● **ABOUT THIS TASK**: Each line of the records that includes "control" should be found and copied.
*** Block opens ***
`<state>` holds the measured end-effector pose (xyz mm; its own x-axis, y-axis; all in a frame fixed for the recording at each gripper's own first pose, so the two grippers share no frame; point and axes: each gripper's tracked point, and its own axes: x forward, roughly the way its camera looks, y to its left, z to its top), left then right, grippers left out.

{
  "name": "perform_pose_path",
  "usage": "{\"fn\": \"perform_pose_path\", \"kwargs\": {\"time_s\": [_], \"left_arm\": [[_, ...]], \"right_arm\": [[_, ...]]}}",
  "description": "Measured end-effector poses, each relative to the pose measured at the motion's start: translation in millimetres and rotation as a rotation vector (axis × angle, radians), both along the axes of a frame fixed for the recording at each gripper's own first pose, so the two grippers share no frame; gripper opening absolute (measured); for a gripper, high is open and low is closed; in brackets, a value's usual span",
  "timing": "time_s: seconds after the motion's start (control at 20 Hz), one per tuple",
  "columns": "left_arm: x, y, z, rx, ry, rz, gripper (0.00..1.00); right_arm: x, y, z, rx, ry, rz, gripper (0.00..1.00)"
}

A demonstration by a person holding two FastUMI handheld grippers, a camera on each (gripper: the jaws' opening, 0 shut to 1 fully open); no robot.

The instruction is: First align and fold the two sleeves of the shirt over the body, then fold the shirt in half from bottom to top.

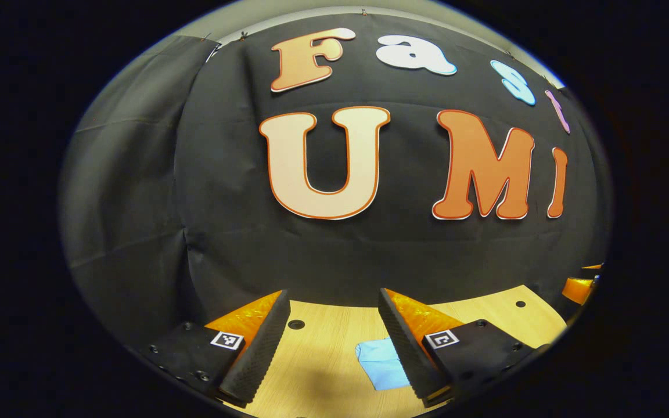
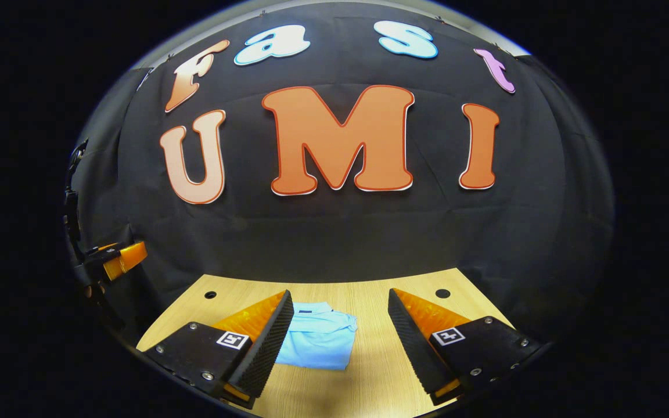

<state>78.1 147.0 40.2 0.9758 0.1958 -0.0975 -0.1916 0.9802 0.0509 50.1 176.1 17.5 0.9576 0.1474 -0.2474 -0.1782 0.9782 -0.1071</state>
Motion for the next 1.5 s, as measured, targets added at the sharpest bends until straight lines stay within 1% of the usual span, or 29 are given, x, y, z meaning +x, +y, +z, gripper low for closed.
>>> {"fn": "perform_pose_path", "kwargs": {"time_s": [0.2, 0.25, 0.3, 0.35, 0.55, 0.7, 0.9, 1.1, 1.2, 1.4, 1.5], "left_arm": [[-19.4, 4.0, 11.9, 0.035, -0.014, 0.002, 0.97], [-16.4, 5.1, 4.4, 0.044, -0.015, -0.003, 0.97], [-17.2, 4.0, 3.0, 0.053, -0.018, -0.005, 0.97], [-20.1, 3.4, -0.1, 0.060, -0.014, -0.005, 0.97], [-28.8, -4.8, -4.4, 0.032, -0.016, -0.034, 0.98], [-32.3, -5.1, -0.2, 0.053, -0.023, -0.038, 0.97], [-37.3, -2.1, 4.1, 0.047, -0.039, -0.040, 0.97], [-38.5, 11.2, 0.0, 0.034, -0.030, -0.011, 0.97], [-40.0, 16.8, -2.2, 0.030, -0.023, 0.006, 0.97], [-42.8, 26.3, 0.7, 0.073, -0.032, 0.047, 0.97], [-47.0, 30.2, 2.5, 0.067, -0.040, 0.073, 0.97]], "right_arm": [[-18.7, 4.4, 11.5, 0.010, -0.030, 0.024, 0.99], [-21.2, 2.1, 13.4, 0.003, -0.041, 0.020, 0.98], [-23.5, -0.2, 15.3, -0.005, -0.050, 0.013, 1.00], [-26.7, -2.3, 17.0, -0.009, -0.054, 0.007, 0.98], [-39.3, -4.3, 23.0, 0.006, -0.071, -0.004, 1.00], [-46.3, -7.1, 26.4, -0.005, -0.086, -0.013, 0.98], [-50.8, -2.8, 32.8, -0.010, -0.112, -0.012, 0.99], [-48.6, 3.1, 28.2, 0.010, -0.106, -0.004, 0.99], [-47.2, 1.2, 24.9, -0.003, -0.100, -0.007, 0.99], [-44.3, 1.6, 27.7, -0.012, -0.113, 0.000, 0.99], [-43.3, 1.1, 28.7, -0.001, -0.116, 0.005, 0.99]]}}
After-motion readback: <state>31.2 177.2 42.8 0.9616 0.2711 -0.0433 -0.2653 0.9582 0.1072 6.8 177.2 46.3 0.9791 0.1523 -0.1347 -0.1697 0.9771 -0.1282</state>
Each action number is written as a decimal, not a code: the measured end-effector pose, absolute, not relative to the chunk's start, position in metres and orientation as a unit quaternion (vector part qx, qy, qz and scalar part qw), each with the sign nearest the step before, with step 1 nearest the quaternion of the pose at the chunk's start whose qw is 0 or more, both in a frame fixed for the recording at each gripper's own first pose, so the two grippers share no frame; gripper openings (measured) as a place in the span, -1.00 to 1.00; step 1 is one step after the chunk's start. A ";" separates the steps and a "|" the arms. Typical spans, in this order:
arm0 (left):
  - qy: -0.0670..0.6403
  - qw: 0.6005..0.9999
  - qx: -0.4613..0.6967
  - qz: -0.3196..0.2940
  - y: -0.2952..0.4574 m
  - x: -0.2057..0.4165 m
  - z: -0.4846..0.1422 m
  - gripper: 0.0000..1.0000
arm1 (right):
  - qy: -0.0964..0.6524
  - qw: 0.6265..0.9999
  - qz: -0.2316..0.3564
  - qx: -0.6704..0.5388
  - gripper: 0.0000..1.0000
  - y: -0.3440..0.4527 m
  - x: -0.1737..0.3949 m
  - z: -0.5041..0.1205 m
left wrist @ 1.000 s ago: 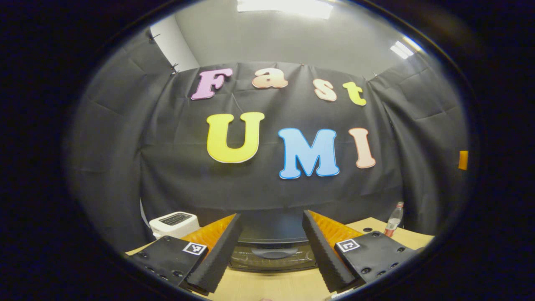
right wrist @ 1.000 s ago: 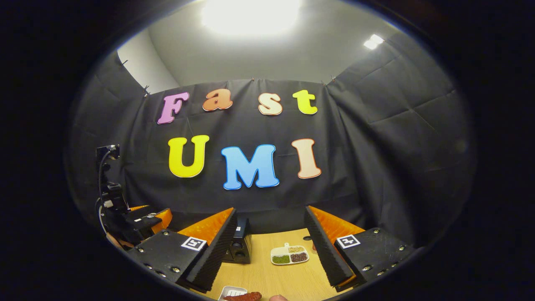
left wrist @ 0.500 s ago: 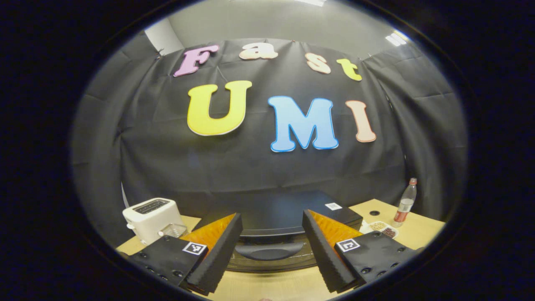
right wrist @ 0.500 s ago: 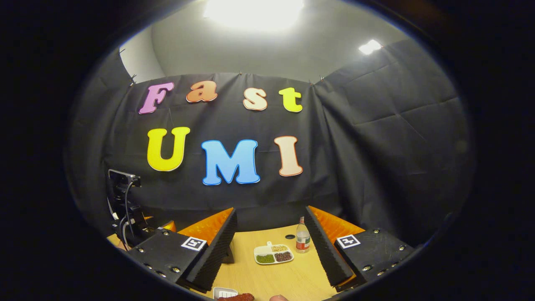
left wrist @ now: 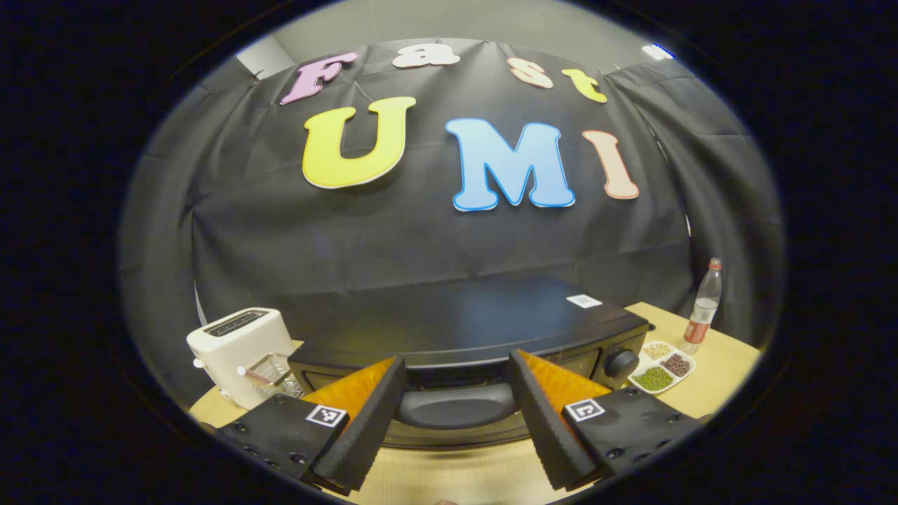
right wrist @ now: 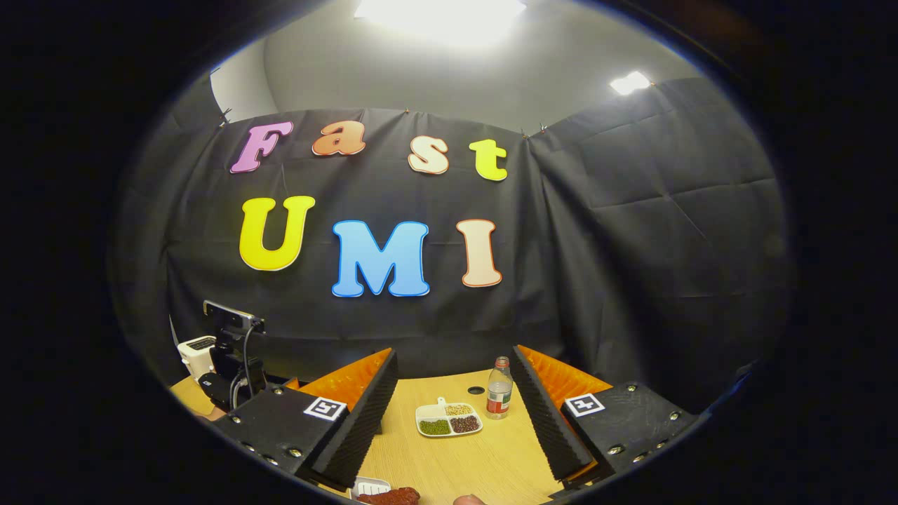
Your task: Open the electric oven with the left hand, put the food in, and close the electric oven.
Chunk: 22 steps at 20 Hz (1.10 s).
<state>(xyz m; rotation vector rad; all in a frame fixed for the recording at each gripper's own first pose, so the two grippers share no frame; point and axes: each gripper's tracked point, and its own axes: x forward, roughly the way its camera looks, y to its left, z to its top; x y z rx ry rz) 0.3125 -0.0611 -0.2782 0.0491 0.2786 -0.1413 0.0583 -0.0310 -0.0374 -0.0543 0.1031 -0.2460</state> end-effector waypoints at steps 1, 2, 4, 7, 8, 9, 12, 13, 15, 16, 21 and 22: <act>0.146 0.986 0.031 -0.069 -0.062 0.313 -0.282 1.00 | 0.053 0.991 -0.121 -0.029 0.94 -0.030 0.058 -0.038; 0.138 0.988 0.027 -0.067 -0.061 0.310 -0.279 1.00 | 0.054 0.991 -0.119 -0.030 0.94 -0.030 0.058 -0.038; 0.141 0.988 0.012 -0.062 -0.059 0.307 -0.283 0.92 | 0.054 0.991 -0.115 -0.031 0.94 -0.029 0.056 -0.038; 0.139 0.988 0.009 -0.061 -0.059 0.294 -0.282 0.94 | 0.053 0.992 -0.109 -0.033 0.94 -0.029 0.054 -0.036; 0.140 0.988 0.011 -0.061 -0.059 0.288 -0.283 1.00 | 0.053 0.992 -0.107 -0.034 0.94 -0.029 0.053 -0.036; 0.139 0.988 0.009 -0.061 -0.059 0.282 -0.284 1.00 | 0.053 0.993 -0.103 -0.033 0.94 -0.029 0.053 -0.036; 0.142 0.988 0.014 -0.059 -0.058 0.265 -0.286 1.00 | 0.056 0.994 -0.093 -0.031 0.94 -0.029 0.053 -0.036; 0.143 0.988 0.016 -0.058 -0.057 0.260 -0.287 1.00 | 0.057 0.994 -0.089 -0.031 0.94 -0.028 0.052 -0.037; 0.149 0.987 0.018 -0.057 -0.057 0.247 -0.290 1.00 | 0.059 0.995 -0.080 -0.029 0.94 -0.026 0.052 -0.038; 0.152 0.987 0.020 -0.056 -0.056 0.242 -0.293 1.00 | 0.059 0.995 -0.075 -0.028 0.94 -0.025 0.051 -0.038; 0.169 0.984 0.031 -0.050 -0.055 0.219 -0.305 1.00 | 0.064 0.996 -0.054 -0.031 0.94 -0.023 0.049 -0.040; 0.172 0.983 0.033 -0.049 -0.055 0.216 -0.307 1.00 | 0.066 0.996 -0.052 -0.031 0.94 -0.024 0.049 -0.041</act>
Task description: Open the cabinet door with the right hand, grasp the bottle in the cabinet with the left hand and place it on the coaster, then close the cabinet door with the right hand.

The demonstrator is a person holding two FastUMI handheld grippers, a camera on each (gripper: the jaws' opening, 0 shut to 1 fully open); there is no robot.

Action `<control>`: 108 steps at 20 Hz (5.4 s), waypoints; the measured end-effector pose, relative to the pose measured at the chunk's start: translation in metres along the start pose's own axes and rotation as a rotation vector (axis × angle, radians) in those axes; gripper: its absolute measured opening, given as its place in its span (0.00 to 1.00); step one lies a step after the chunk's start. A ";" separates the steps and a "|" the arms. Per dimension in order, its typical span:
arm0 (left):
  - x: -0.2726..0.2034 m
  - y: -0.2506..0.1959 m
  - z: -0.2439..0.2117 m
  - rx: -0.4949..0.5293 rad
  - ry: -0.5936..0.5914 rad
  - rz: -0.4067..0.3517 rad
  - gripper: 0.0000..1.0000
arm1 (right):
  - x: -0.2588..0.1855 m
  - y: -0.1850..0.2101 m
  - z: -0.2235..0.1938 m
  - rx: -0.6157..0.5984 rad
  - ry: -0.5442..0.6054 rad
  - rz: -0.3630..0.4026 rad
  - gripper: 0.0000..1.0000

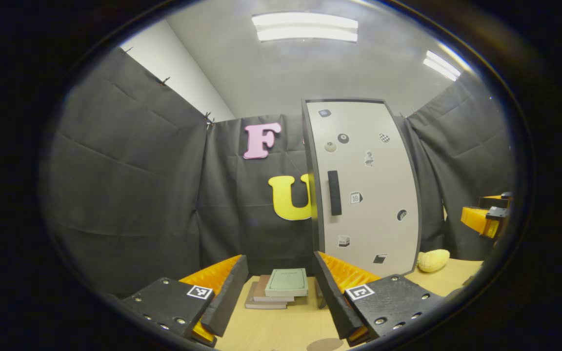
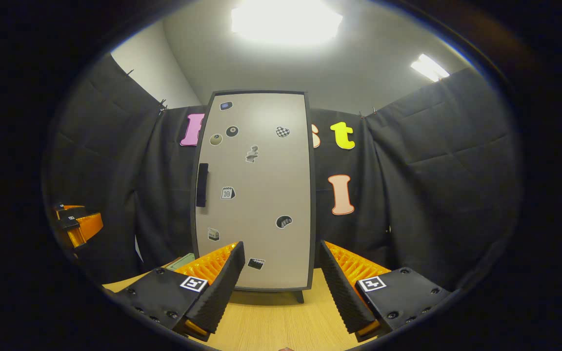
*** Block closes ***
● **SOLVED PROBLEM**:
  "timing": "time_s: seconds after the motion's start (control at 20 Hz), one per tuple",
Action `<control>`: 108 steps at 20 Hz (5.4 s), waypoints; the measured end-effector pose, relative to the pose measured at the chunk's start: translation in metres along the start pose's own axes and rotation as a rotation vector (axis × angle, radians) in those axes; gripper: its absolute measured opening, given as its place in its span (0.00 to 1.00); step one lies a step after the chunk's start. A ";" separates the steps and a "|" the arms. Per dimension in order, its typical span:

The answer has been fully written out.